People walk past a second hand market for luxury cars in Beijing, Tuesday, Nov. 25, 2025. (AP Photo/Andy Wong)
People walk past a second hand market for luxury cars in Beijing, Tuesday, Nov. 25, 2025. (AP Photo/Andy Wong)

China's commerce ministry and financial regulators have urged local authorities to promote stronger coordination between business and financial systems to boost consumption, a joint statement showed on Sunday.

Local commerce departments are encouraged to tap existing funding channels for consumption-boosting campaigns and work with financial institutions to unlock spending potential, the Ministry of Commerce, People's Bank of China and National Financial Regulatory Administration said in a joint statement.

Regions with resources are encouraged to use digital yuan smart-contract "red packets" to improve policy efficiency.

The trio also called for measures such as financing guarantees, interest subsidies and risk compensation to strengthen policy synergy and guide more credit into key consumption sectors.

In other economic news, Chinese demand for foreign luxury cars is waning as customers opt for more affordable Chinese brand models, often sold at big discounts, catering to their taste for fancy electronics and comfort.

That is bad news for European carmakers like Porsche, Aston Martin, Mercedes-Benz and BMW that have long dominated the upper reaches of the world's largest auto market.

A prolonged property downturn in China has left many consumers with little appetite for big purchases.

Meanwhile, the well-to-do are becoming increasingly shy about publicly displaying their wealth, said Paul Gong, UBS head of China Automotive Industry Research.

Many car buyers have been swayed by a 20,000 yuan ($2,830) trade-in subsidy offered by the Chinese government for purchasing electric and plug-in hybrid vehicles.
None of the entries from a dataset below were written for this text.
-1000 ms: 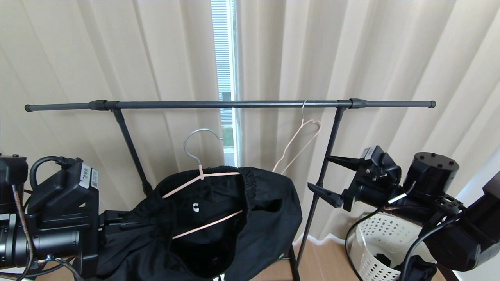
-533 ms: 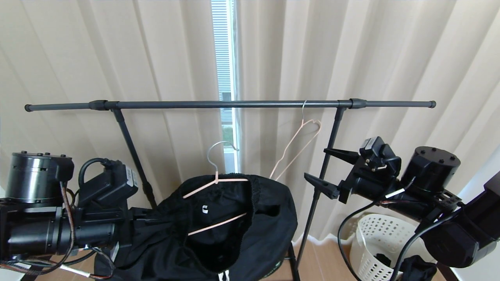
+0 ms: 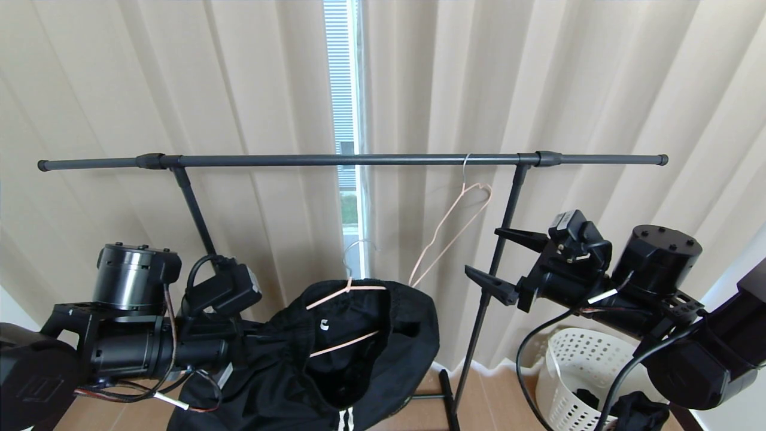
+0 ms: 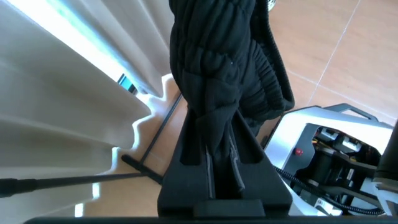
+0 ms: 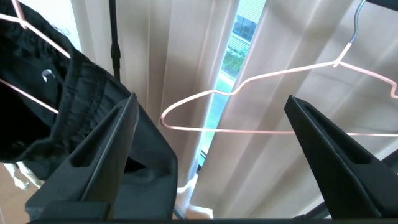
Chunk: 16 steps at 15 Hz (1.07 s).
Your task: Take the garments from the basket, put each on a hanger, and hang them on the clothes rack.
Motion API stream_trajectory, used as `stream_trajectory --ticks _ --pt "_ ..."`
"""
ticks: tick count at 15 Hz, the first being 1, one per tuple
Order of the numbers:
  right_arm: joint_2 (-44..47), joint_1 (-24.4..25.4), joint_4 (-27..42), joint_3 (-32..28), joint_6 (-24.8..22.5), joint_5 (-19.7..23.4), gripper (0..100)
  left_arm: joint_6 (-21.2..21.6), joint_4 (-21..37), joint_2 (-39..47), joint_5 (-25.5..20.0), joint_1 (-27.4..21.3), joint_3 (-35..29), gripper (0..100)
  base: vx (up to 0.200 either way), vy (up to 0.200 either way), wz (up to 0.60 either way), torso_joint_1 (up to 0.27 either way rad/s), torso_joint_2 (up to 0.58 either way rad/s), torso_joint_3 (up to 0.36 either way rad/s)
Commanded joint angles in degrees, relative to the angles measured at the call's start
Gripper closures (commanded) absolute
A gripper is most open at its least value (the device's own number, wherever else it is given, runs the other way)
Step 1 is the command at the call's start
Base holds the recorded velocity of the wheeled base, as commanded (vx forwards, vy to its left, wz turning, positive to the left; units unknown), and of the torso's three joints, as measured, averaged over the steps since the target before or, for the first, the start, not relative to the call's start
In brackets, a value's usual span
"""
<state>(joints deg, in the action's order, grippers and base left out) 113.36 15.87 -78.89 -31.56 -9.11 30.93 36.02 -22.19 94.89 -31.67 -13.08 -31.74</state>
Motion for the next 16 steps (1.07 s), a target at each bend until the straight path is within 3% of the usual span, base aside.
stream_trajectory --ticks 1,9,11,13,16 --pt "0.19 -0.05 -0.22 0.01 -0.03 0.01 0 0.01 -2.95 4.60 1.61 -0.10 0.98 100 0.000 0.000 0.00 0.000 0.00 0.000" --pt "1.07 -0.05 -0.39 0.01 -0.12 0.01 0 -0.43 -11.39 11.72 6.53 0.34 2.04 100 0.000 0.000 0.00 0.000 0.00 0.000" --pt "1.16 -0.05 -0.39 0.01 -0.12 0.01 0 -2.10 -16.22 13.48 8.20 0.25 1.69 100 0.000 0.000 0.00 0.000 0.00 0.000" --pt "1.25 -0.05 -0.39 -0.25 -0.12 0.01 0 -6.67 -22.11 15.59 11.10 0.07 -0.07 100 0.000 0.000 0.00 0.000 0.00 0.000" --pt "1.34 -0.05 -0.39 -0.25 -0.12 0.01 0 -11.85 -23.78 16.47 11.37 0.16 -3.59 100 0.000 0.000 0.00 0.000 0.00 0.000"
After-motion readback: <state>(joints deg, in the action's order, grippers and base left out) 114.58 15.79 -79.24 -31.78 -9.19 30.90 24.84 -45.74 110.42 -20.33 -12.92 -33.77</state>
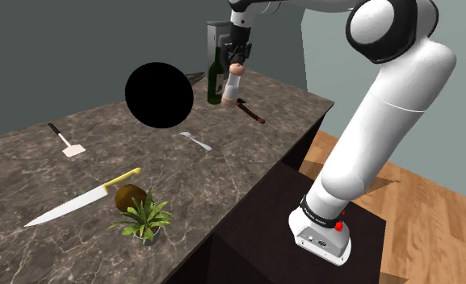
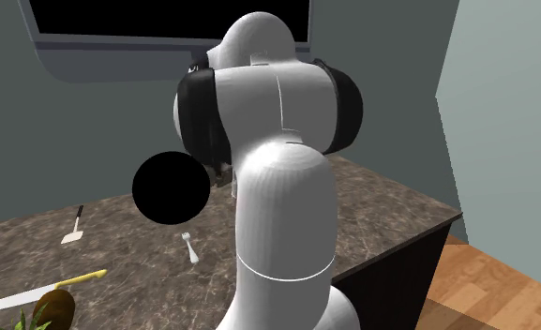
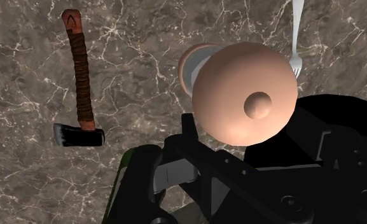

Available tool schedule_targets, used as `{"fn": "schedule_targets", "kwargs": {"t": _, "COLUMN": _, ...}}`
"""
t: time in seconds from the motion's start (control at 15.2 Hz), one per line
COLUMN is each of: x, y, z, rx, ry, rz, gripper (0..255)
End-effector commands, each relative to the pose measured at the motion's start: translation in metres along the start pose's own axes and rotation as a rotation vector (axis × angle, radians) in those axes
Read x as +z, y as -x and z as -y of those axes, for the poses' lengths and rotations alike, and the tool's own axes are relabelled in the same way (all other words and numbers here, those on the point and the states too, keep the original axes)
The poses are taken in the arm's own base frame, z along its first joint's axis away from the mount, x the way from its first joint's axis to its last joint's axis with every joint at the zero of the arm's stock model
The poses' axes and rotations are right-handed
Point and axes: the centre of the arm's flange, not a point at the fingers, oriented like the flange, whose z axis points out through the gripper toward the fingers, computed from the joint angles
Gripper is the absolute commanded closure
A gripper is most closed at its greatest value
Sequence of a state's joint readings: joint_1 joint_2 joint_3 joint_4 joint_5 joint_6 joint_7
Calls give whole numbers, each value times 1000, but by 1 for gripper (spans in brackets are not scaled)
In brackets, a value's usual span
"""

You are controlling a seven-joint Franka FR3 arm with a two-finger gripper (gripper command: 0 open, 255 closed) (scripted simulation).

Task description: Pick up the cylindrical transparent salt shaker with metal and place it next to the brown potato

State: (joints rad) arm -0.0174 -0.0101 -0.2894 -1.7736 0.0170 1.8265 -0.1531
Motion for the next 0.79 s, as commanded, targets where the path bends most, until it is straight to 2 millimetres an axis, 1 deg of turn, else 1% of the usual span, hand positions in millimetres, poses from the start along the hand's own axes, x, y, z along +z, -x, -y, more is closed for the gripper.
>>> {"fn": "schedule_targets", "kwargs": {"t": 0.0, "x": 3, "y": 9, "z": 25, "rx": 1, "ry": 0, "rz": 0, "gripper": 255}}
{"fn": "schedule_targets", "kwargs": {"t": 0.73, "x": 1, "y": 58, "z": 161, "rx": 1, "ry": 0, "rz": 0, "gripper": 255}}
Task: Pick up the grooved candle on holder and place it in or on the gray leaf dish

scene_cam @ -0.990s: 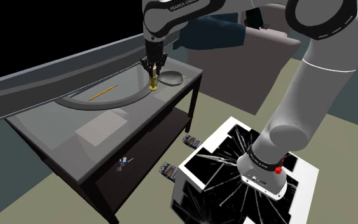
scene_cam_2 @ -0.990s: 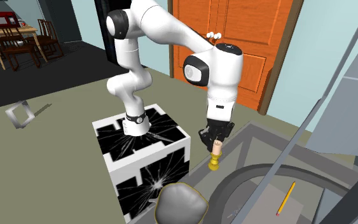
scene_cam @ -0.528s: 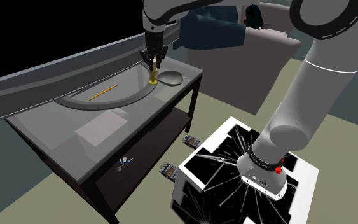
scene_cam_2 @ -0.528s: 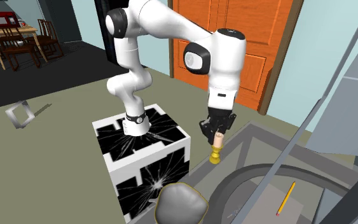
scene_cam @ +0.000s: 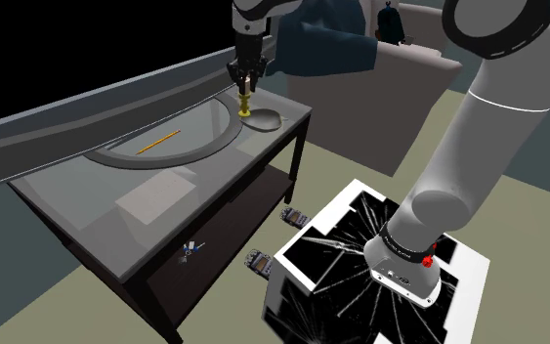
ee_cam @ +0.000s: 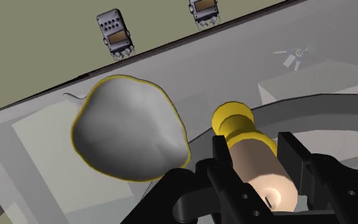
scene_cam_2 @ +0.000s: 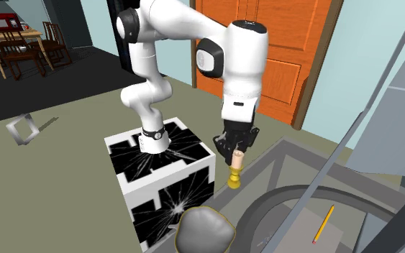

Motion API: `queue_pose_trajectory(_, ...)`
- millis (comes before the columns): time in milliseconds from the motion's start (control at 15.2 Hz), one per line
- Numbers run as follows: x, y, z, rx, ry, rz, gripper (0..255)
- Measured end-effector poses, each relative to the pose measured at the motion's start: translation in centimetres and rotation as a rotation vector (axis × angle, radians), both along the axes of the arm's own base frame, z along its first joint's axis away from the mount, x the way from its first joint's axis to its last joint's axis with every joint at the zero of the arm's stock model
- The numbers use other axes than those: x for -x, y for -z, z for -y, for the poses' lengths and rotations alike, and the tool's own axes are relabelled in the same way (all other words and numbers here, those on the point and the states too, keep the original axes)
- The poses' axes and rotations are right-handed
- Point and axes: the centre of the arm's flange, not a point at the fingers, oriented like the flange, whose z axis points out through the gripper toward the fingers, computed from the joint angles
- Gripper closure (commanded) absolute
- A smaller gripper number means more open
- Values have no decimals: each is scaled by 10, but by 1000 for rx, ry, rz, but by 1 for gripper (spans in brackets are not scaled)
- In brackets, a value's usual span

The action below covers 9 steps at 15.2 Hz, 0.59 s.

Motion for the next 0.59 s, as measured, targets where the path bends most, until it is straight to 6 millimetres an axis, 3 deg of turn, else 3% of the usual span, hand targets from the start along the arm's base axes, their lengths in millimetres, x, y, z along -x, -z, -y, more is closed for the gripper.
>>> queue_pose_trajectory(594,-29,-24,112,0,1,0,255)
People tended to purchase cheaper, entry-level cars where the discount will count more and those cars are mostly Chinese made, Gong said.

“Slowing economic growth is one key driver behind weaker demand for premium cars,” said Claire Yuan, director of corporate ratings for China autos at S&P Global Ratings, referring to a segment that typically counts car brands such as Mercedes-Benz and BMW.

The market share of premium car sales in China, usually priced above 300,000 yuan ($42,400), more than doubled between 2017 and 2023 to about 15% of total sales, S&P said.

That trend is now reversing. The share of premium cars sales fell to 14% in 2024 and to 13% in the first nine months of 2025, S&P said.